Was bietet IPTV für Vorteile?

Die Vorteile von IPTV sind z.B.

  • die Interaktivität, die durch den Rückkanal entsteht / Fernsehprogramme können nun also auch interaktive Elemente enthalten, die den Zuschauer einbeziehen.
  • Preisvorteile / IPTV ist in der Regel günstiger als Kabel-TV
  • Bild- und Tonqualität – IPTV bietet “echtes” Digitales Fernsehen – per VDSL sogar in HDTV
  • Video on Demand (VOD) kann dem Zuschauer die Möglichkeit geben, Filme und Sendungen auszuwählen, wann und zu welchem Thema er möchte.
  • Durch Verwendung eines digitalen Videorecorders, kann das Fernsehen auf einer Festplatte aufgenommen werden. Timeshifting, das zeitversetzte Fernsehen, wird dadurch ebenfalls möglich.
  • Elektronische Programmführer (EPG) geben eine gute und individuelle Übersicht über das Fernsehprogramm. Man kann das Programm leicht nach Genres oder anderen Keywords filtern, um so zu seinem persönlichen Programm zu kommen. Die Sendungen können dann mit einem Klick auf der Fernbedienung aufgenommen werden.
  • Es ist möglich, IPTV auch auf anderen Endgeräten zu empfangen. Außerdem ist man nicht mehr an einen Kabelanschluss gebunden sondern kann auch mobil fernsehen.
  • Es gibt praktisch keine Begrenzung an Sendern. Neben den herkömmlichen Programmen, werden viele Spartenprogramme entstehen, die eine Vielzahl an Inhalten anbieten.

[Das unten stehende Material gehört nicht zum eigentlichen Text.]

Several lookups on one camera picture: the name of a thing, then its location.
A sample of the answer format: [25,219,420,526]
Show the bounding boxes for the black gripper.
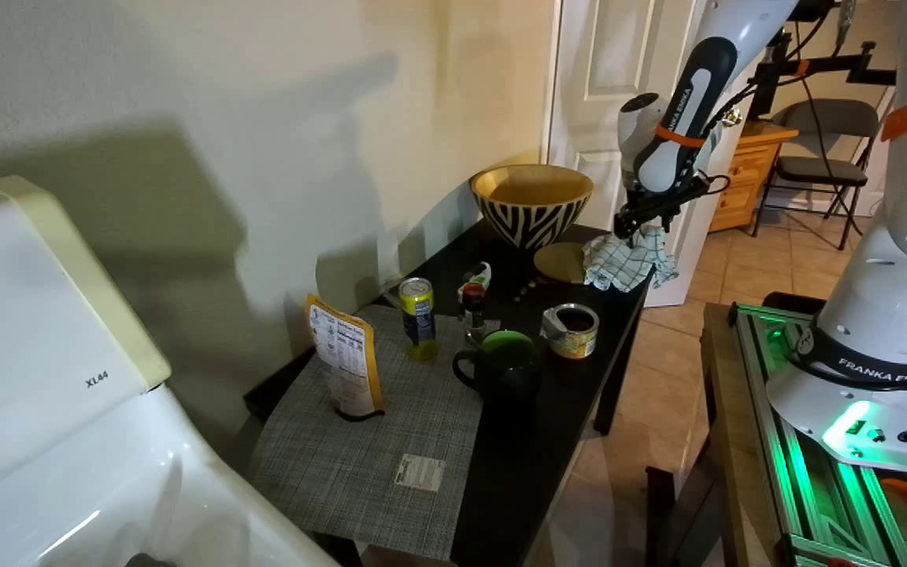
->
[610,171,735,246]

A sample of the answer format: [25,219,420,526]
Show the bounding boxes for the white checked towel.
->
[580,219,685,295]

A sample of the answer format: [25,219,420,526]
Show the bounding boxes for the wooden bowl with zebra pattern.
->
[468,160,597,252]

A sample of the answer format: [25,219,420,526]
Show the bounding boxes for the wooden dresser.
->
[707,119,800,236]

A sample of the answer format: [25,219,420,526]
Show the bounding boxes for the yellow striped ceramic cup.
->
[538,300,606,362]

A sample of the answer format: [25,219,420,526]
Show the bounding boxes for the white panel door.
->
[545,0,780,311]

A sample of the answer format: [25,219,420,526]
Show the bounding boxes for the gray folding chair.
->
[751,94,886,252]

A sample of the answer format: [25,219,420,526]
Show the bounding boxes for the spice bottle with red cap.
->
[457,281,493,342]

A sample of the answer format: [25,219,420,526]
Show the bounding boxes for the dark green mug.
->
[449,329,545,402]

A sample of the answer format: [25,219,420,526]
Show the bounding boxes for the black table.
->
[243,218,667,567]

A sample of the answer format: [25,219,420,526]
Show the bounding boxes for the green and yellow can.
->
[396,275,441,365]

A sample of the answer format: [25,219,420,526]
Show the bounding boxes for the cardboard box package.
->
[301,292,388,421]

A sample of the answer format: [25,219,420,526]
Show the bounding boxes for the white label on placemat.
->
[392,451,446,497]

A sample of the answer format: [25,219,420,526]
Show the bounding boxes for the gray woven placemat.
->
[247,302,488,565]

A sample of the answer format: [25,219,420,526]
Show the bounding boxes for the white gas stove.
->
[0,173,341,567]

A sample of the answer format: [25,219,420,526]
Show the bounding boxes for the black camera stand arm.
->
[739,0,900,124]

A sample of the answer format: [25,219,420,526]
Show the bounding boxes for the aluminium robot stand frame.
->
[704,300,907,567]

Was brauche ich um IPTV zu empfangen?

Wird IPTV auf einem Fernseher empfangen, ist eine Set-Top-Box notwendig, die das per Internet übertragene Videosignal zurück in ein Signal umwandelt, das der Fernseher versteht. Die Set-Top-Box hat einen Netzwerkwerkanschluss, den man mit dem (V)DSL-Router verbindet. Da IPTV in hoher TV-Qualität übertragen wird, ist ein DSL-Anschluss in der Kategorie DSL 6000 oder mehr notwendig, damit man Fernsehen, Internet und andere Dienste über die Telefonleitung parallel nutzen kann. Wer sogar das superscharfe HDTV genießen will, greift besser zu VDSL mit 25 Mbit/s oder mehr. Zumindest verlangt die Telekom einen Breitbandzugang dieser Kategorie. Bei Alice reichen ca. 10 MBit/s für HD. Zu guter Letzt muss man natürlich noch Kunde eines der IPTV-Anbieter sein.

Kann ich IPTV schon jetzt empfangen?

Das Erscheinen der ersten IPTV-Anbieter geht auf das Jahr 2006 zurück. Heute gibt es in Deutschland zwei Provider mit IPTV-Angeboten am Markt. Es handelt sich dabei um die Angebote von der Telekom (“Entertain“) und von Alice (“Alice TV”). Vodafone will noch 2010 ebenfalls ein IPTV-Angebot starten.

Was versteht man unter Triple Play?

Triple Play ist das gleichzeitige Anbieten von Daten-, Sprach- (Voice over IP) und TV-Diensten. Werden die 3 Dienste um Mobilfunk erweitert spricht man vom Quadruple Play oder Quadplay.